También se recomienda que diseñe una política de transparencia para las actividades publicitarias que realice a través de influenciadores y que participe activamente en la construcción del “post” o “story” que se va a publicar. Mejor guíe al “influencer” y ayúdele a seguir con estos lineamientos. Por último, revise periódicamente lo que comentan los seguidores del influenciador en las publicaciones donde se está patrocinando, esta será la mejor forma de entender si los consumidores se dieron cuenta que se trata de un anuncio publicitario. 

“Influencer”: a usted también le corresponde ser lo más diligente posible en la verificación de si exíste una relación comercial con su amigo que le pide que patrocine su marca a cambio de una cachucha. Siempre que exista algún tipo de remuneración y haya sugerencias frente al contenido del mensaje y su periodicidad, usted debe dejarle muy claro a sus seguidores que se trata de publicidad. Para esto, no le de pena y exígale a su amigo emprendedor que le indique cuáles son los lineamientos para identificar el mensaje de esta forma.  

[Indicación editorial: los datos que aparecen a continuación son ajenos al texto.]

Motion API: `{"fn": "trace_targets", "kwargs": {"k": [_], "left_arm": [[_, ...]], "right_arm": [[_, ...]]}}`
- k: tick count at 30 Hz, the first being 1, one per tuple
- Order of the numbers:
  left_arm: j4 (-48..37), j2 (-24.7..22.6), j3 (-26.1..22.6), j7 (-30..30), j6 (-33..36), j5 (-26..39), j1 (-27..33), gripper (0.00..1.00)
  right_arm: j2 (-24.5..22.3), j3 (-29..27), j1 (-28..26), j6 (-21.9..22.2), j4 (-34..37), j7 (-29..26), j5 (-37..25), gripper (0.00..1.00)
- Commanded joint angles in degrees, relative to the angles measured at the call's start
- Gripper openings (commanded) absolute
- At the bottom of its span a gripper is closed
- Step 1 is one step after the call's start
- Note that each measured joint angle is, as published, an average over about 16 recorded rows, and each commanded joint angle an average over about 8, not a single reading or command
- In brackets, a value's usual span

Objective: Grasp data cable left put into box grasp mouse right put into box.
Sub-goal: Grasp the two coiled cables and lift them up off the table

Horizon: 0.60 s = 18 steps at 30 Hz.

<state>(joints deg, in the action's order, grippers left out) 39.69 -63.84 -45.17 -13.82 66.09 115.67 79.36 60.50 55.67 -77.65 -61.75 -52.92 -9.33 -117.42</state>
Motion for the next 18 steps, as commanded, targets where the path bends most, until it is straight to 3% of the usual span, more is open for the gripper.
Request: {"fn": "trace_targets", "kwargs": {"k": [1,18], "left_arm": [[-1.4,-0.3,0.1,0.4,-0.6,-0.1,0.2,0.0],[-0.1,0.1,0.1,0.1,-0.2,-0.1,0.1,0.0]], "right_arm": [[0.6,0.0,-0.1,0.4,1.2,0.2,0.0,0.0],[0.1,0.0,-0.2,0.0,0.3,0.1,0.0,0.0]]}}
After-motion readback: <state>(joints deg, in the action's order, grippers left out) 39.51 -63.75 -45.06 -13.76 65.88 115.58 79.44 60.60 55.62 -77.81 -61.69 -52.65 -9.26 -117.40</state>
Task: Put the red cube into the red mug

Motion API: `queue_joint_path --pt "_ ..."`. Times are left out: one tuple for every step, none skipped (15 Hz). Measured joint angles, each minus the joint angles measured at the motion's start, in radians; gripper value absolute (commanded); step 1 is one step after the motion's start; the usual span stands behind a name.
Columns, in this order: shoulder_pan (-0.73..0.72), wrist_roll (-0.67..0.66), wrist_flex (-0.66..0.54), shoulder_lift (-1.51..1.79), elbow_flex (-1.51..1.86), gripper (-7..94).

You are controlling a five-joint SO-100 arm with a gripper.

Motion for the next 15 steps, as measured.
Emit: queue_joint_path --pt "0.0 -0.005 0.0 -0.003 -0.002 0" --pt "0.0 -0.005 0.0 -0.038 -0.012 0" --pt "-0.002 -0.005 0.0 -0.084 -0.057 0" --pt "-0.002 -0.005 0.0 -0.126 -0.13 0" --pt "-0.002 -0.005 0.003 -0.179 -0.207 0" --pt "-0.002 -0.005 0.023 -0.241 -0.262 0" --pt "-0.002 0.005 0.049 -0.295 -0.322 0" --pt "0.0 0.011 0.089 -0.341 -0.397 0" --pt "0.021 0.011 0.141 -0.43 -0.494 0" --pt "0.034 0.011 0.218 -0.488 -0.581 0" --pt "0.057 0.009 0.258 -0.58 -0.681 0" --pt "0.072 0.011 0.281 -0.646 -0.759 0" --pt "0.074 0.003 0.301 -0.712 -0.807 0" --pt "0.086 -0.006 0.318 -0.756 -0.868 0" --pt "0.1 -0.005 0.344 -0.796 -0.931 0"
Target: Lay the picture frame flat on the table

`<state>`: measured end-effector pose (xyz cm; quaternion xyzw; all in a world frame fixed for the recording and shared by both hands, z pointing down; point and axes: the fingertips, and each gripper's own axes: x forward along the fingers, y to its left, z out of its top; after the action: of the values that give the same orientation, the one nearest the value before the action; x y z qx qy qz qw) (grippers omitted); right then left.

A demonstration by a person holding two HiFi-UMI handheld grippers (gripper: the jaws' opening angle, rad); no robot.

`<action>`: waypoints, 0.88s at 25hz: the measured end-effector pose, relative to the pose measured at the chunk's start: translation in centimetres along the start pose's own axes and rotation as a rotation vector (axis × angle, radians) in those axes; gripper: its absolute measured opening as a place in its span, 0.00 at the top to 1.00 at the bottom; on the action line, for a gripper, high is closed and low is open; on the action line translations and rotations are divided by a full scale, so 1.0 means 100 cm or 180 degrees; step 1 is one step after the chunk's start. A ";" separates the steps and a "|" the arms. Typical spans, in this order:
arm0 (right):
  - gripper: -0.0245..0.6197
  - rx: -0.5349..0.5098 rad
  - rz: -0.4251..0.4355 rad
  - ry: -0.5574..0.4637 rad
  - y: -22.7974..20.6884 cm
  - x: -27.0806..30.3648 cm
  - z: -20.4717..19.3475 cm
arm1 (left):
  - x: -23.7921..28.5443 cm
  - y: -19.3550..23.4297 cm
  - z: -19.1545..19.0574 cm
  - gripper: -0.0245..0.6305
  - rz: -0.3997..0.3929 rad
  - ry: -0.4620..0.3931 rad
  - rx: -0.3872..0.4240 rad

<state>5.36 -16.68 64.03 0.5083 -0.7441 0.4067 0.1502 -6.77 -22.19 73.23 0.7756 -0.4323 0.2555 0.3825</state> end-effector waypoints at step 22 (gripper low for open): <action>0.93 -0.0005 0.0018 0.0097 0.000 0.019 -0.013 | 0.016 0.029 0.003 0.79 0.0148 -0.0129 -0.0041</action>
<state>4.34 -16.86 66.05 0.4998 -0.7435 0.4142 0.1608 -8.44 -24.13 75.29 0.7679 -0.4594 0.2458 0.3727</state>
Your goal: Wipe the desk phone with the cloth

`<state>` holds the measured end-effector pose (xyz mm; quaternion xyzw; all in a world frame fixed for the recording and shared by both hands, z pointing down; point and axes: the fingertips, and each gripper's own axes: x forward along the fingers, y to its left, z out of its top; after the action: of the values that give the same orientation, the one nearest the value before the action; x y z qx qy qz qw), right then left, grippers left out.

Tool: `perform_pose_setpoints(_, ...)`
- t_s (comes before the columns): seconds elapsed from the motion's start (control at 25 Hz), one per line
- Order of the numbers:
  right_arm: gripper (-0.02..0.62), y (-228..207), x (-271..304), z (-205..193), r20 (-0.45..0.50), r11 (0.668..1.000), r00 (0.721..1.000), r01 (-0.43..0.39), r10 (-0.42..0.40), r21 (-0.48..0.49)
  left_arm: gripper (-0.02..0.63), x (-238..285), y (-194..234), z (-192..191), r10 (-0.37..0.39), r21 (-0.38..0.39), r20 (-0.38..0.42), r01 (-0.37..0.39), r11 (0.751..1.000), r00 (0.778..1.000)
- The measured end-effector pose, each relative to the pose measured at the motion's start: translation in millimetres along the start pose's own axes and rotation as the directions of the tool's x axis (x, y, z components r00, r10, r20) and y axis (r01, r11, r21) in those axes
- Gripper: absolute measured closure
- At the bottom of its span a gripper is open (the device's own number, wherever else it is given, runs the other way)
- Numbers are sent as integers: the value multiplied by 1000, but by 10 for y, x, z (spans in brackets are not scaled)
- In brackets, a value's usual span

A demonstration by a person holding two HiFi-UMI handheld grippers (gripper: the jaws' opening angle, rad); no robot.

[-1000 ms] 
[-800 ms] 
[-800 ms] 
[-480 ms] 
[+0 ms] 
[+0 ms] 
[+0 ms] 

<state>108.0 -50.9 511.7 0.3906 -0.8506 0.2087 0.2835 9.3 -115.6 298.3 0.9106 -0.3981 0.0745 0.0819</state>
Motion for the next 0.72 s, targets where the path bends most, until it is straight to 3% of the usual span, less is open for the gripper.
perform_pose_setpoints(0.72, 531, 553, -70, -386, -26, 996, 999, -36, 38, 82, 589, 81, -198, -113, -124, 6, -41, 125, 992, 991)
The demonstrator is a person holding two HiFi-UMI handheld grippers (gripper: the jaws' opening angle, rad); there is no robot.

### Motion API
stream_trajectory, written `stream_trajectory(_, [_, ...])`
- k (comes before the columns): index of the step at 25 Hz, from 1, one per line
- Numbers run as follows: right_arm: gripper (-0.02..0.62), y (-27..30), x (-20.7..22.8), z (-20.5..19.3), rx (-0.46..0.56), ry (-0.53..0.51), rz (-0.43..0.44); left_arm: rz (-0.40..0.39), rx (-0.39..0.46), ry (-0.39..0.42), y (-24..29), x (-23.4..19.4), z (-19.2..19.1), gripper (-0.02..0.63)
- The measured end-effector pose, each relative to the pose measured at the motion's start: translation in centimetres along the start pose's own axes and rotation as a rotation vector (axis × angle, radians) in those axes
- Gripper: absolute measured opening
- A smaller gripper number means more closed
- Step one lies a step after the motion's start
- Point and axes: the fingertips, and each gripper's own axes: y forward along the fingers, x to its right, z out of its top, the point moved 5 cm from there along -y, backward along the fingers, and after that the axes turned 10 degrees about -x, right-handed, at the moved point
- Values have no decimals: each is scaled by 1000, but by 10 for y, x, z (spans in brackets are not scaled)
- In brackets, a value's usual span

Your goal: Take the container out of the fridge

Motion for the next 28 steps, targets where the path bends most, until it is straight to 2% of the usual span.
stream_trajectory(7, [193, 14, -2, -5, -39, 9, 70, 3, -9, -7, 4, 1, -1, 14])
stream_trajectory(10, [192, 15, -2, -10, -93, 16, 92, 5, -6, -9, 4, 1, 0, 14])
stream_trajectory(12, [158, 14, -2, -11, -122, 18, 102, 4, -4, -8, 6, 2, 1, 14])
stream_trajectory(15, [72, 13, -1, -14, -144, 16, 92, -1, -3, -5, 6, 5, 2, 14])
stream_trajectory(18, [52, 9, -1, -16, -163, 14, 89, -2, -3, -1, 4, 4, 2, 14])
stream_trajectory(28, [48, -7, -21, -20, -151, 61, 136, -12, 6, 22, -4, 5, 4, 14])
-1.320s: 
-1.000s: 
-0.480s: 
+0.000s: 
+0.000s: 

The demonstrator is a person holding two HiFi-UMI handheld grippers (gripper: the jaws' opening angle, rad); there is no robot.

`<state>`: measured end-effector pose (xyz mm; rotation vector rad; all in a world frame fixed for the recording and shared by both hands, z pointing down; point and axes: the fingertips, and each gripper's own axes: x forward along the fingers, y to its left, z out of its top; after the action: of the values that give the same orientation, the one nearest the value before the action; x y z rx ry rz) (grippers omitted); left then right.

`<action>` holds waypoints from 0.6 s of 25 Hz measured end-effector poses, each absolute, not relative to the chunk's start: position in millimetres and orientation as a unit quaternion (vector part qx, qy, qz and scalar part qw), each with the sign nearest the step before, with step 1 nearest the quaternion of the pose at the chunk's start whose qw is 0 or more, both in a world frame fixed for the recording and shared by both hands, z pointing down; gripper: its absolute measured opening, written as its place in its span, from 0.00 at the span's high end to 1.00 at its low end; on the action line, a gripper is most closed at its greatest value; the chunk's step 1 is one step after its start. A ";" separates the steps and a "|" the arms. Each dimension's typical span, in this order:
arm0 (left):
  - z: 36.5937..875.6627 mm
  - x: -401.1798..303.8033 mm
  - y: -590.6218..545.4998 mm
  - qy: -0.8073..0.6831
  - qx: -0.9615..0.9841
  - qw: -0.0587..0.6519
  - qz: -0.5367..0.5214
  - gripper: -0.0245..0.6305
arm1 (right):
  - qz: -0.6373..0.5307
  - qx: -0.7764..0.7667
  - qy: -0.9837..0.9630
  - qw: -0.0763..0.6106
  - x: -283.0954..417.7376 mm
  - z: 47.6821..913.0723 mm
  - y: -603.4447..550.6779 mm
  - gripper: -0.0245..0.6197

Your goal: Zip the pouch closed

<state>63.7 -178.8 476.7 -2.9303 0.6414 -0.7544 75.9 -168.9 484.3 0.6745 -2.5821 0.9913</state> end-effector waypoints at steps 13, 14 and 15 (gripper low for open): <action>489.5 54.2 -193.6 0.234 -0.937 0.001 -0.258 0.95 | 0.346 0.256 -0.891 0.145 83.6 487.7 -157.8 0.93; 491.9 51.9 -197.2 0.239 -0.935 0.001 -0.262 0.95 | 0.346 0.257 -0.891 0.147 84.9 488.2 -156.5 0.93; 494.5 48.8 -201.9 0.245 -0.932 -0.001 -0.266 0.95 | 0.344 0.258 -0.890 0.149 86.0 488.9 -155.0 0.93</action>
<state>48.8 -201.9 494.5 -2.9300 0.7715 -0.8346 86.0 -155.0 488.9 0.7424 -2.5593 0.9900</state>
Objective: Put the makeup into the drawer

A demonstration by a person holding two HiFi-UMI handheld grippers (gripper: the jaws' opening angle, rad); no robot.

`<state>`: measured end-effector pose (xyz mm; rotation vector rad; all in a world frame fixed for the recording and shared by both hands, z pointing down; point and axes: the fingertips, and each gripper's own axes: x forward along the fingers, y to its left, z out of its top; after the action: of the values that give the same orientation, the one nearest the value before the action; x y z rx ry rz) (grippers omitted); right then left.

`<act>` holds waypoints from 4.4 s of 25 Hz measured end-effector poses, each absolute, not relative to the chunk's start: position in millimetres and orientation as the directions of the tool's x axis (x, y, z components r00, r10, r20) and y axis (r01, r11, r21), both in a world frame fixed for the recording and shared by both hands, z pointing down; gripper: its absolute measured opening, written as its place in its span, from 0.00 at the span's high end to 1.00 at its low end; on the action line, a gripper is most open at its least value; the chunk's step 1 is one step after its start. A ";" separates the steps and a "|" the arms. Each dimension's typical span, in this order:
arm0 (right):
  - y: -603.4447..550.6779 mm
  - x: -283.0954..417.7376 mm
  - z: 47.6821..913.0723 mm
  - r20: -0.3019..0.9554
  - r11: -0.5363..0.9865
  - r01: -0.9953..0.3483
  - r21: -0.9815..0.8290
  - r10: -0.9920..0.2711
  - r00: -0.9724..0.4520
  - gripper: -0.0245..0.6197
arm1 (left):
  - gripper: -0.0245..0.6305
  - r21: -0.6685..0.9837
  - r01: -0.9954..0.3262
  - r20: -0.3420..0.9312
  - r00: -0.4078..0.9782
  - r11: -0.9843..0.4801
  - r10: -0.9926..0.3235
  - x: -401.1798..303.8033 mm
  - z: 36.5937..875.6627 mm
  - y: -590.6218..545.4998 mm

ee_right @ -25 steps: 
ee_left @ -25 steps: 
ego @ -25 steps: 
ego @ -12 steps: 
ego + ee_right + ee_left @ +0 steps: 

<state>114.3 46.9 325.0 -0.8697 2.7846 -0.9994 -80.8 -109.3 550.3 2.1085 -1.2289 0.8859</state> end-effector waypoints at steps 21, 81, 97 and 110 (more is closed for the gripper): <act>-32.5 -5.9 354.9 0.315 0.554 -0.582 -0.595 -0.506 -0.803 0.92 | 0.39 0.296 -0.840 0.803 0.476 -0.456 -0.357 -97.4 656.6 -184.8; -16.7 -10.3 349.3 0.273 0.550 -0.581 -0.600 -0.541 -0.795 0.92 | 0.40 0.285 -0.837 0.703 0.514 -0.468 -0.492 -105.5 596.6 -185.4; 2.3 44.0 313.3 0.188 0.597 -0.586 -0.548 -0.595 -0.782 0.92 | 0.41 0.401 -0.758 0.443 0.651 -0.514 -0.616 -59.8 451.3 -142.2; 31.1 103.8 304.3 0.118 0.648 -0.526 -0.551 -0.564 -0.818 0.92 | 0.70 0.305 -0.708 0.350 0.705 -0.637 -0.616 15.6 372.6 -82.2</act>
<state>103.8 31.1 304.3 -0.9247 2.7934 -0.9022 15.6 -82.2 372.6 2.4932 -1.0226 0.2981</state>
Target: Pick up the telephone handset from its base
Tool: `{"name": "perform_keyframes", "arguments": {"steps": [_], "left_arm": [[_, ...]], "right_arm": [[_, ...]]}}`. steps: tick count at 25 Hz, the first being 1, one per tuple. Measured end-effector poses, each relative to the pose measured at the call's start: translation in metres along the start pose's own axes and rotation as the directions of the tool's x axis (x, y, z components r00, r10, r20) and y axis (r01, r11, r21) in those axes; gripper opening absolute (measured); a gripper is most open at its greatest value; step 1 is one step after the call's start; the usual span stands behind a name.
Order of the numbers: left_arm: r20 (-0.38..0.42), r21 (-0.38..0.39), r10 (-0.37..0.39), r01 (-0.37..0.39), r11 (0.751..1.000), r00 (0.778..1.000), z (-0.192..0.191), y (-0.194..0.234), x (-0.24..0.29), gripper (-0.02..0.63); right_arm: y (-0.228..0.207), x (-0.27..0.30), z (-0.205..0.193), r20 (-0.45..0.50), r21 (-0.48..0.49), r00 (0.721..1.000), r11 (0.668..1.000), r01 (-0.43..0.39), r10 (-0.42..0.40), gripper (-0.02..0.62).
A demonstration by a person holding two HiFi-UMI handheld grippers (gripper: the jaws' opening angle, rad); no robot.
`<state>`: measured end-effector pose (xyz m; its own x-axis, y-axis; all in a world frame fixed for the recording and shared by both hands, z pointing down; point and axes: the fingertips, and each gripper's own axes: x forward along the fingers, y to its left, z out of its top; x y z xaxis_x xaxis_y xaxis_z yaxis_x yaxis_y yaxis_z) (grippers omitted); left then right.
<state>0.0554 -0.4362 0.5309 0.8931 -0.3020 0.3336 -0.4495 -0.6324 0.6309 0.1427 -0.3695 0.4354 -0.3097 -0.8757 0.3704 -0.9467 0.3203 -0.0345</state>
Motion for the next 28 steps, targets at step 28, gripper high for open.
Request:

Y sobretodo, si el anunciante que le pidió este tipo de contenido le sale con que: “ni diga que es publicidad” póngale un tatequieto y no corra el riesgo. Ni se le ocurra hacer pasar este mensaje como uno natural y espontáneo que surje de su experiencia. Acuerdése que de no revelarse esta relación comercial al consumidor, usted mismo puede ser considerado como anunciante y responder por publicidad engañosa en caso de que el mensaje emitido induzca en error o confusión al consumidor, o no corresponda con la realidad. Por esto, siempre incluya un lindo: #PublicidadPagada. Pero bueno, ya no le quito más tiempo, vaya a sacar su banana bread del horno porque se va a quemar.